A second weakness in the film was the villain of Ivan Vanko. As written, Vanko’s motivations were at first unclear and later, just too simple. The movie boiled down to a simple revenge quest on Vanko’s part. This villain plotline did not mesh naturally with the Stark plotline involving his efforts to replace the palladium core in his chest and created two separate, only lightly related plots that never quite fused.
Cohesion is an interesting concept in storytelling. When two plotlines are too disparate, they become so unrelated that the movie feels disconnected. When the two plotlines are too similar, they become redundant. In writing, it’s important to present two storylines that can shift the attention of the audience, keeping them engaged, without making it feel as if those two plots are distinct stories. Sitcoms use this approach regularly, featuring A storylines and B storylines.
In Iron Man 2, the uncompelling Vanko storyline is too disconnected from the far more interesting Tony Stark dying storyline, and neither character is likeable. One lesson for writers is to use supporting characters as a positive in their work. Iron Man 2 could have benefited from making either Rhodey or Pepper Potts less like nagging, parental figures and more like assertive leads, which would have gone a long way toward making the audience feel more emotionally attached to the story. As it stands, Vanko is boring and Stark is unlikeable, making hard to stay engaged with the narrative.

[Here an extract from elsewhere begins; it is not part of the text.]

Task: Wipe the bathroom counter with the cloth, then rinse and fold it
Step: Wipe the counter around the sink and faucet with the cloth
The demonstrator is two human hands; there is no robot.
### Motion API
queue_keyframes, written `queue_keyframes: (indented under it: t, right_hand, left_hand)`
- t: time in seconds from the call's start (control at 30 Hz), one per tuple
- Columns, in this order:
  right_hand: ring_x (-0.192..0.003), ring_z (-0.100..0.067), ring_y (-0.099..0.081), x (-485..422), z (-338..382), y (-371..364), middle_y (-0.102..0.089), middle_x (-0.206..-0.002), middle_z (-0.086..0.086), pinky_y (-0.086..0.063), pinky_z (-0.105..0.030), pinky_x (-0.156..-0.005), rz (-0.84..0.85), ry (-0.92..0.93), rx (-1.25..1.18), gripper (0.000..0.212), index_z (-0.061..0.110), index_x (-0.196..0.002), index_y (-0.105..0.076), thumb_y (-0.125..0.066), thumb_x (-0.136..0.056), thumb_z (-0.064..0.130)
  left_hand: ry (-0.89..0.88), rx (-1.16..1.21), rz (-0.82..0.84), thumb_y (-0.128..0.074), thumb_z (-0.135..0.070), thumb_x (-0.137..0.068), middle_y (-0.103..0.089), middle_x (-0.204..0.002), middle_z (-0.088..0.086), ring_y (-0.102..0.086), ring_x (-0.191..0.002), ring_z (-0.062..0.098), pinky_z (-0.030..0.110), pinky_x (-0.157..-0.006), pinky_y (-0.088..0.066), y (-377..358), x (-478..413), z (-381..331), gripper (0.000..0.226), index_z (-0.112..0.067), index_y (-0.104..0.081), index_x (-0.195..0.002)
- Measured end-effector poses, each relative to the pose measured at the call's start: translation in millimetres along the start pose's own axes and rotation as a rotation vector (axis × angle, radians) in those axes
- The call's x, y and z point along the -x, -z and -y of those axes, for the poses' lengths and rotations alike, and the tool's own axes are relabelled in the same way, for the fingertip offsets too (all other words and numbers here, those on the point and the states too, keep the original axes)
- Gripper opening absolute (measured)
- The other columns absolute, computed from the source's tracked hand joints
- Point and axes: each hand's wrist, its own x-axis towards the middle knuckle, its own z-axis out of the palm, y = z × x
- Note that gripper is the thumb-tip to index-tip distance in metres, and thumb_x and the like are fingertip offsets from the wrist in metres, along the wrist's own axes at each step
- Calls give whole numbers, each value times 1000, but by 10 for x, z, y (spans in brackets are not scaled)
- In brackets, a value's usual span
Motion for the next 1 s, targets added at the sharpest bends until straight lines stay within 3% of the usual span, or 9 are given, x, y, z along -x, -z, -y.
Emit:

The takeaway for writers is to pay attention not only to the characterization of the protagonist, but the antagonist as well. Lack of compelling characters bring down any story. It’s also important to take care to demonstrate how your separate storylines relate to one another. Both characters and storylines need to be compelling to keep an audience engaged, and they need to be connected to one another so that the audience feels engaged with each storyline as well. Otherwise, they will favor one storyline more heavily than another, to the degree that they disconnect from one plotline and lost interest in the material.
However, while it’s important to see what Iron Man 2 got wrong, it’s also important to see what it got right. The writers put forward a central story of Stark reconnecting with his deceased father long after the man’s death. By trying to follow up on the senior Stark’s work, Tony came to a better understanding of who his father was. Unfortunately, this also highlights how underdeveloped Vanko was. The film opened with Vanko’s own father dying, a man who was as knowledgeable about technology as Tony’s father. This could have made for tremendous parallels in the narrative, but this was never explored.
The writers were content to let Vanko be little more than a plot device for moving the narrative forward. Tony’s exploration of his relationship with his father might have had so much more texture with a strong parallel in Vanko. He could have also benefited from writers more willing to explore the parallels between the ‘hero’ and ‘villain,’ as well as benefited from a story that more deeply explored how the actions of our fathers in the past have repercussions for us in the present.